Entretanto, as autoridades reprimem a liberdade de expressão aplicando a lei de difamação criminal a cidadãos que protestam contra a política do governo ou denunciam as práticas de algumas empresas. A lei de difamação online foi adotada em 2008 e inicialmente permitia que a polícia colocasse os suspeitos na prisão antes do processo devido.
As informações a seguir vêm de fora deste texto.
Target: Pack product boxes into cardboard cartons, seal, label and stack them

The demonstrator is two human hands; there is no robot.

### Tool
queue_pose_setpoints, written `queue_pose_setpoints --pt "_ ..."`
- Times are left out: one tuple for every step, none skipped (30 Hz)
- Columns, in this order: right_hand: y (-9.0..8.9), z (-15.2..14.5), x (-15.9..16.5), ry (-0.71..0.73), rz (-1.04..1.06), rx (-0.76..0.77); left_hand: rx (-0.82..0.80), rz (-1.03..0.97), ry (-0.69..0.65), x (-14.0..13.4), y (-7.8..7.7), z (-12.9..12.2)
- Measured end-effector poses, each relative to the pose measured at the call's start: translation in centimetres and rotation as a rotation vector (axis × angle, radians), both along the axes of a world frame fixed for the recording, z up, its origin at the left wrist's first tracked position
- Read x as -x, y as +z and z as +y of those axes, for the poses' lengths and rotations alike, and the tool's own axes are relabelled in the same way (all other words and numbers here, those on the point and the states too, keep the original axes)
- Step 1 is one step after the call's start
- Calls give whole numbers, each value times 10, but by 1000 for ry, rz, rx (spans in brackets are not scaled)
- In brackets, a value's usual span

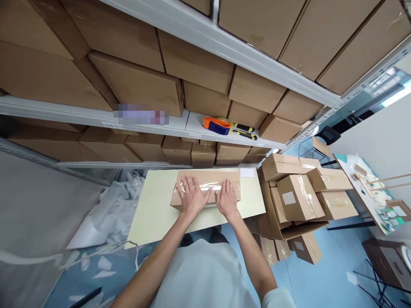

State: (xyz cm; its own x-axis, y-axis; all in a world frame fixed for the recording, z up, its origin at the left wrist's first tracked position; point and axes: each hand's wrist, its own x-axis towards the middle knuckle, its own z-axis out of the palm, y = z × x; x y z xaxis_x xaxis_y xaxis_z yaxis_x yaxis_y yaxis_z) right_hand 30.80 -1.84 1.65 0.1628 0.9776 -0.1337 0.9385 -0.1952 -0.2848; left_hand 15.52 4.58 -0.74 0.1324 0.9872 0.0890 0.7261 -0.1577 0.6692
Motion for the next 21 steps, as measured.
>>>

Emendada em 2016, reduziu a sentença máxima de seis anos para quatro, e eliminou a detenção antes do processo.

Robet, há muito tempo ativista e um dos fundadores da Anistia Internacional na Indonésia, nos anos 1990 participou dos protestos que tentavam derrubar o governo militar de Suharto. Hoje professor de sociologia na Universidade Estatal de Jacarta, ele participou da manifestação na frente ao palácio presidencial, no dia 28 de fevereiro, contra violações dos direitos humanos e contra a proposta de dar a generais do exército cargos civis no governo. No ato, ele cantou uma música de protesto muito conhecida na era Suharto e cantada nas manifestações contra o ditador.

Parodiando um antigo canto militar, a letra diz que os militares são inúteis e que as Forças Armadas deveriam ser extintas. Robet afirmou que seu objetivo era chamar a atenção para a crescente influência dos militares. Sua prisão parece confirmar o que ele dizia.

"Cantei essa canção para lembrar as novas gerações a era vibrante do movimento civil e estudantil em 1998", contou por e-mail. "A ironia está aí. Na era Suharto, ninguém foi preso por cantar essa canção".